The photograph was part of an article about lifestyle. As regular One Earth readers will know, a notion dear to the heart of the Findhorn Foundation is the development of a sustainable lifestyle here, with planet-friendly power sources and architecture harmoniously interacting with the landscape. Roger’s house, a model of recycling, is energy efficient and elfin at the edge of the pinewoods. It took two years to complete and was envisioned as a prototype for a ‘cluster’ of such dwellings.
Work on two more barrel houses is now well under way and a group of architects and carpenters has come together around the project from within and without the Foundation. We asked Roger to write about the experience:

Roger’s Barrel
Ever since building the prototype barrel house I have clung to the seeming fantasy of bringing the vision of The Water of Life Fellowship Cluster’ further into physical reality, and mused upon the possibility of erecting the remaining barrels in roughly the same time frame that it took to do the first.
Although this possibility remains to be proved, the clan that has assembled here for the past three months has already erected two more barrels in less time than it took lo bring the first to a comparable
stage.
Rather than tell this story myself, however, I thought it would add to your interest and delight if the cast of characters herein assembled (and an amazingly literate lot they are) introduced themselves and spoke of their own experiences …
MICHAEL ROSE
Most men appear never to have considered what a house really is, and are actually needlessly poor all their lives because they think that they must have such a one as their neighbours.
Henry David Thoreau wrote this in 1852.
It sums up for me the need for things like Whisky Barrel houses.

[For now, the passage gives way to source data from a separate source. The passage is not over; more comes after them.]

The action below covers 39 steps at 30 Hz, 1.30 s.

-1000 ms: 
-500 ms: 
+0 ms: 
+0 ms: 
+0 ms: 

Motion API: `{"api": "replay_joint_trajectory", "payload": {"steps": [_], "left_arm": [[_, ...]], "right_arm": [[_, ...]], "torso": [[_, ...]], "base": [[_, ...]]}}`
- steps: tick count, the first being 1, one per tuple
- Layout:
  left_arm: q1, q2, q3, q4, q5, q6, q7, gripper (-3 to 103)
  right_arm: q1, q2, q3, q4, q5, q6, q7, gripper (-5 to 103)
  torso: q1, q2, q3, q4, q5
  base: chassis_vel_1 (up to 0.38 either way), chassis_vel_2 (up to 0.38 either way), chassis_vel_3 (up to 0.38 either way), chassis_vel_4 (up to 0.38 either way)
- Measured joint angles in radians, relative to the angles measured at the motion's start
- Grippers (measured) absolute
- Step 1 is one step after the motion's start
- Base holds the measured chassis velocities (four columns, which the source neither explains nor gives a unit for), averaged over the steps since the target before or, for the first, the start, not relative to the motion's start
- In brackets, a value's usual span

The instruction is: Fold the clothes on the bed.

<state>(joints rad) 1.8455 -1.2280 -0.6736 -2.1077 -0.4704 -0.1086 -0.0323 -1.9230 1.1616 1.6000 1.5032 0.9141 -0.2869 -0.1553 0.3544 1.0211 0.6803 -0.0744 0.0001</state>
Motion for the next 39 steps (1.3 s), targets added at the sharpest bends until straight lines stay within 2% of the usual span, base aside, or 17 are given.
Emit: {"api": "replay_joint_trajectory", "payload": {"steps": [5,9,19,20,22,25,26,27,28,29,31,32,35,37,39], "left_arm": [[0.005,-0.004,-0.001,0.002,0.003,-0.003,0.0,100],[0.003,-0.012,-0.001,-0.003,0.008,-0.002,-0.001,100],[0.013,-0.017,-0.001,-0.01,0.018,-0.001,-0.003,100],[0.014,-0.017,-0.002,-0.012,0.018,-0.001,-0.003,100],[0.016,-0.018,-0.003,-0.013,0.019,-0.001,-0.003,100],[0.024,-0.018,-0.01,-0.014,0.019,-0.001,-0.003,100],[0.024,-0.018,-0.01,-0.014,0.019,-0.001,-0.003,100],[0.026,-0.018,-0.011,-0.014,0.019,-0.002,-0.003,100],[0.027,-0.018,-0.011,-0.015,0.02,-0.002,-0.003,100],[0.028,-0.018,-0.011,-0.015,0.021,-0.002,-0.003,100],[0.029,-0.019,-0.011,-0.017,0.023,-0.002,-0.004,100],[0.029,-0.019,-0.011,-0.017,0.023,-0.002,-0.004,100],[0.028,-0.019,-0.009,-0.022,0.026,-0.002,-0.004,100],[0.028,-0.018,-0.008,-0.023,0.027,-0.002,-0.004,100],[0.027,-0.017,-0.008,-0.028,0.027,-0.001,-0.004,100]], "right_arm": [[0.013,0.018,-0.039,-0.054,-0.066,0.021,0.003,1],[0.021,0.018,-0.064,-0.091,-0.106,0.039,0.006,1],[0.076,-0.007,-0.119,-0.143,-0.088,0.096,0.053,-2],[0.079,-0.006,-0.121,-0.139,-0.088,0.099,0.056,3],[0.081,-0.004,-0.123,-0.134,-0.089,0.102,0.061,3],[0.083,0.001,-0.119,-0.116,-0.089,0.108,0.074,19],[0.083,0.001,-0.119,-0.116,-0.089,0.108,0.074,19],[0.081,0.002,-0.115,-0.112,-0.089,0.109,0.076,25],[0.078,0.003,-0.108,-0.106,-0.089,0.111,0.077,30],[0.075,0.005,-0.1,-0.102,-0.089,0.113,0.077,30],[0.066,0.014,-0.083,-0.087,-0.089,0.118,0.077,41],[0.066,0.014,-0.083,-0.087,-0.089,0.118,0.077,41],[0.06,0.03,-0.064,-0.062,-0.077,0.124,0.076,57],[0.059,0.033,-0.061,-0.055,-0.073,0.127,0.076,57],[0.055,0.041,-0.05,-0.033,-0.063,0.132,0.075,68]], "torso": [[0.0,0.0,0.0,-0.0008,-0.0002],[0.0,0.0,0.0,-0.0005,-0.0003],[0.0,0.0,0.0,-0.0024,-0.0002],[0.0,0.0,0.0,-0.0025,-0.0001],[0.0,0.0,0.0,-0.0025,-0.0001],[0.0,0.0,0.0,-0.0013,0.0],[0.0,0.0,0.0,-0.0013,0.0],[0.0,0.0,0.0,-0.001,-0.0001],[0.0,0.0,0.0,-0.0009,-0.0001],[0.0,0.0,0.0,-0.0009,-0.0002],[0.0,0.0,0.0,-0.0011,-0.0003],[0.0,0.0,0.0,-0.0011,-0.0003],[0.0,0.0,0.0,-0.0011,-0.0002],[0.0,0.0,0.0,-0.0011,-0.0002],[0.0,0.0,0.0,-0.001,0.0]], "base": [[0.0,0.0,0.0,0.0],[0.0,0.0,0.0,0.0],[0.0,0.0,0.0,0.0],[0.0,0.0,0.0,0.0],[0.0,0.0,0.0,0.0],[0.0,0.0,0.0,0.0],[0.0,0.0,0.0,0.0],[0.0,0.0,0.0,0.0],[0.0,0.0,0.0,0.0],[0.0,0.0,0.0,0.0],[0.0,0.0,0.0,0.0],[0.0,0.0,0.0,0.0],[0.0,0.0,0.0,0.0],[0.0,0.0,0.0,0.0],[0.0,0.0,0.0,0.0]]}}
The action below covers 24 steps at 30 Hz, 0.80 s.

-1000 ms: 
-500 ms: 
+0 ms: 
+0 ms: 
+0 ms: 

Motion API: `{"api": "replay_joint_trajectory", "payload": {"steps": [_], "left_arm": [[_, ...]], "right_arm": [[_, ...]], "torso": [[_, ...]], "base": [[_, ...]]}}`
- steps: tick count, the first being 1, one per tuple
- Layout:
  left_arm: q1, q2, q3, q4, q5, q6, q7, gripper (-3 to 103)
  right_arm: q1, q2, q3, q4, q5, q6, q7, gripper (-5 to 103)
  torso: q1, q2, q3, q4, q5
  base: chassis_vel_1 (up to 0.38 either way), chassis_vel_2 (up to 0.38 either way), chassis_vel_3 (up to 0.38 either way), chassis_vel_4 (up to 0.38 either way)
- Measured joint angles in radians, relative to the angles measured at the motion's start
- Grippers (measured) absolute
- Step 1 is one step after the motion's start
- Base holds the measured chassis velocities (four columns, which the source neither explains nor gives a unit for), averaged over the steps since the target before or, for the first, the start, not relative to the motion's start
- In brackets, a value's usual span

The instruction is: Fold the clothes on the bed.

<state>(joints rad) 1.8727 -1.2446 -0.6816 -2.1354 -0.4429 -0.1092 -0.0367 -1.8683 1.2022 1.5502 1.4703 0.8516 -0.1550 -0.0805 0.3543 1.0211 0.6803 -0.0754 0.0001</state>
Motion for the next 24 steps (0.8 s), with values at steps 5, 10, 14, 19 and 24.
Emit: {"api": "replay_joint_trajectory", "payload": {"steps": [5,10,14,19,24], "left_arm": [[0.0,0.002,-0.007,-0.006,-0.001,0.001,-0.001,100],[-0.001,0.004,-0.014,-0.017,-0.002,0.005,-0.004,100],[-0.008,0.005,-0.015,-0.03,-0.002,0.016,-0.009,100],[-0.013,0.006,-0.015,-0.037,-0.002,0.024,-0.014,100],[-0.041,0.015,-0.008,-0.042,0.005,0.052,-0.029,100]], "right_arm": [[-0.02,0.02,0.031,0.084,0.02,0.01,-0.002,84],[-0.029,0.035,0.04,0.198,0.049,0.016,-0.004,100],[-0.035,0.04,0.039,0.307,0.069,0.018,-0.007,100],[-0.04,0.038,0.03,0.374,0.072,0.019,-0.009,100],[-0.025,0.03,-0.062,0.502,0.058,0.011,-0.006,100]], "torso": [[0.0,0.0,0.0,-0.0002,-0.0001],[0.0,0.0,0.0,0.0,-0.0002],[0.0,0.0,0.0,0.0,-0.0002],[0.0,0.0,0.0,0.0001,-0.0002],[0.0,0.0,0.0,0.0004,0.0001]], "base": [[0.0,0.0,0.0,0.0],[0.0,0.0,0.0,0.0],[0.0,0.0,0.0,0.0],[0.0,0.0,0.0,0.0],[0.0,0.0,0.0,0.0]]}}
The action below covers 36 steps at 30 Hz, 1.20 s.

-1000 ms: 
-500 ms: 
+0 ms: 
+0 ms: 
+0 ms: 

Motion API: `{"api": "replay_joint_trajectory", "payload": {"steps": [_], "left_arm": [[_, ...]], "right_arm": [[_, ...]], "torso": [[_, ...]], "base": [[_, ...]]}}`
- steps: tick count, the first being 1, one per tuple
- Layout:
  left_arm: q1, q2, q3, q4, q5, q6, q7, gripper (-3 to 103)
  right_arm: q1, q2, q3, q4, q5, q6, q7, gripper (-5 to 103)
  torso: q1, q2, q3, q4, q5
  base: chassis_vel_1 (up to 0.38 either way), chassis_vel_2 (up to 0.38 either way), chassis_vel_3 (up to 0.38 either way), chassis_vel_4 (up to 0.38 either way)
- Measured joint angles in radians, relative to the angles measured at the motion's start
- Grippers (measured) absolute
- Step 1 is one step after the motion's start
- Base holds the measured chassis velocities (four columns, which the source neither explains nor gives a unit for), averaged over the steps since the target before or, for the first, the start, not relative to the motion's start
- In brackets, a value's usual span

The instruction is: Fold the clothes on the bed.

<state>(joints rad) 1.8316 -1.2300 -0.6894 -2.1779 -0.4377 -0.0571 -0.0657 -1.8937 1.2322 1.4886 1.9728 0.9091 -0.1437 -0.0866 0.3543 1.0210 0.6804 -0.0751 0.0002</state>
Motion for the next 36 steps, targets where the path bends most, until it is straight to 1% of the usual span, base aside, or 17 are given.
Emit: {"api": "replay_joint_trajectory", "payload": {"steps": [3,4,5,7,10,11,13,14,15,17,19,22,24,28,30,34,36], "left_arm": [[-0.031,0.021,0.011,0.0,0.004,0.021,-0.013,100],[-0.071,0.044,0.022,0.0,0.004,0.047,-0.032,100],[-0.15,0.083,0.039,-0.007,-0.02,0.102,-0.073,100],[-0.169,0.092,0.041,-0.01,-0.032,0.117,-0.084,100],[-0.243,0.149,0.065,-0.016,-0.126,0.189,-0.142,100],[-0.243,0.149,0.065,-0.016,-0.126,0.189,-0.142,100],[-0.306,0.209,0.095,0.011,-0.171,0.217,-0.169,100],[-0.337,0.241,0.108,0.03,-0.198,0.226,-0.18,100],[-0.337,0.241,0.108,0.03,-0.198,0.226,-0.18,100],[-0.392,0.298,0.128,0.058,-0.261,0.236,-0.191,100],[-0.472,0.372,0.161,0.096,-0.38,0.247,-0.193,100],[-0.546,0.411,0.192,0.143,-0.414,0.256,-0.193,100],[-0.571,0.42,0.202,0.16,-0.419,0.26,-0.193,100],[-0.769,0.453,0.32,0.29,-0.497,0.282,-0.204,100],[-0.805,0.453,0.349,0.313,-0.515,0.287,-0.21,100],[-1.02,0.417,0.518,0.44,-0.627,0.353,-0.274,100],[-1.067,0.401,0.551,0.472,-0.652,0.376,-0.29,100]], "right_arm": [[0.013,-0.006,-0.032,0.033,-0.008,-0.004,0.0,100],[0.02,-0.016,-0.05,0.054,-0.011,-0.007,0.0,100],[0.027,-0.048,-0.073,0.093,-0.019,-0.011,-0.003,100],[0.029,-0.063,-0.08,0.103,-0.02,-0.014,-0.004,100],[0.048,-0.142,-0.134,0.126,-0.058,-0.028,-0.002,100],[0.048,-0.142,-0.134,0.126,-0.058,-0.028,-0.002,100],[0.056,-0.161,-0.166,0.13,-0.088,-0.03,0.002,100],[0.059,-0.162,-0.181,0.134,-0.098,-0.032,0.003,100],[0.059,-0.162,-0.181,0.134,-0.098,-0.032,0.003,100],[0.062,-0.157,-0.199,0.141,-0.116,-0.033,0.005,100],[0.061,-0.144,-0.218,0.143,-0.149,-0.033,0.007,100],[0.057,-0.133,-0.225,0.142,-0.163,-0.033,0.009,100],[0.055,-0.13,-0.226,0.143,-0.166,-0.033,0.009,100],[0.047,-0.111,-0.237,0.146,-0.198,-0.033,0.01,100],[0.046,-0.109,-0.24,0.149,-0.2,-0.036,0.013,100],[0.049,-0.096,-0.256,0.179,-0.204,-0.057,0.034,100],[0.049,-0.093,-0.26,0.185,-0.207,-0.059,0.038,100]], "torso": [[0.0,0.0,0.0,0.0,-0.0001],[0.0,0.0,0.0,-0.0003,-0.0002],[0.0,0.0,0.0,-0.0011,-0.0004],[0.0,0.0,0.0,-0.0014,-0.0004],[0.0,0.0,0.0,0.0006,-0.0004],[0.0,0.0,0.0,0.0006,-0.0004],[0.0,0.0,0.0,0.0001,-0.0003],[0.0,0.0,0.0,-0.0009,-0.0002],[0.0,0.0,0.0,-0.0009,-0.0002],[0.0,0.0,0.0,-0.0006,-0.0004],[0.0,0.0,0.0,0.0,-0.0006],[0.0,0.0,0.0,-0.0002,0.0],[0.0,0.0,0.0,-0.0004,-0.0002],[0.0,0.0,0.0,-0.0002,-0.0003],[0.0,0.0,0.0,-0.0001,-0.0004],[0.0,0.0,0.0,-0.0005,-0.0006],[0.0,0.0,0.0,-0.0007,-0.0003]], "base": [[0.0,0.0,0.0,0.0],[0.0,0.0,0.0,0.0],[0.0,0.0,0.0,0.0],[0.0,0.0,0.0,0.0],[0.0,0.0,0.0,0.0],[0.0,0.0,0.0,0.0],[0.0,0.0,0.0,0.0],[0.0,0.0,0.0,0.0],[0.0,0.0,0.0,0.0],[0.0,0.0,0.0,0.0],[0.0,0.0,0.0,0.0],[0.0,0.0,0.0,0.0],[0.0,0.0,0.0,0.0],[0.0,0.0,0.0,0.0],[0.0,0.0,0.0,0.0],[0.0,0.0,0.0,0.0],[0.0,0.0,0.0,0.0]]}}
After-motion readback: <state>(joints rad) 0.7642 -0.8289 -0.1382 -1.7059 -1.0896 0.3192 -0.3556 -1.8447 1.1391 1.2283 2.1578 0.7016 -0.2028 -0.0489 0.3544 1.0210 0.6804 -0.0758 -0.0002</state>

They have a touch about them of the converted boilers of John Steinbeck’s Cannery Row – something very apt in our present concern for the environment, the need to recycle, and the need of channels for individuality and creativity. Organic shapes enclosed by curves, as opposed to the ‘machine mentality’ of repetitive right angled boxes, reflect the gentleness and interest of Nature and soothe the spirit, making for a more gracefully built environment that talks to us at deeper, more subtle levels of our being.
COURTENAY YOUNG
The project has engaged between six and ten people almost full-time for the last three months. The two barrels stand alongside their completed counterpart which has been an inspiration and a day to day
support. After fiddling about all morning with concrete blocks trying to get the foundations exactly right, we have trooped into Roger’s round home in our coffee breaks to relax and be re-inspired by the finished product.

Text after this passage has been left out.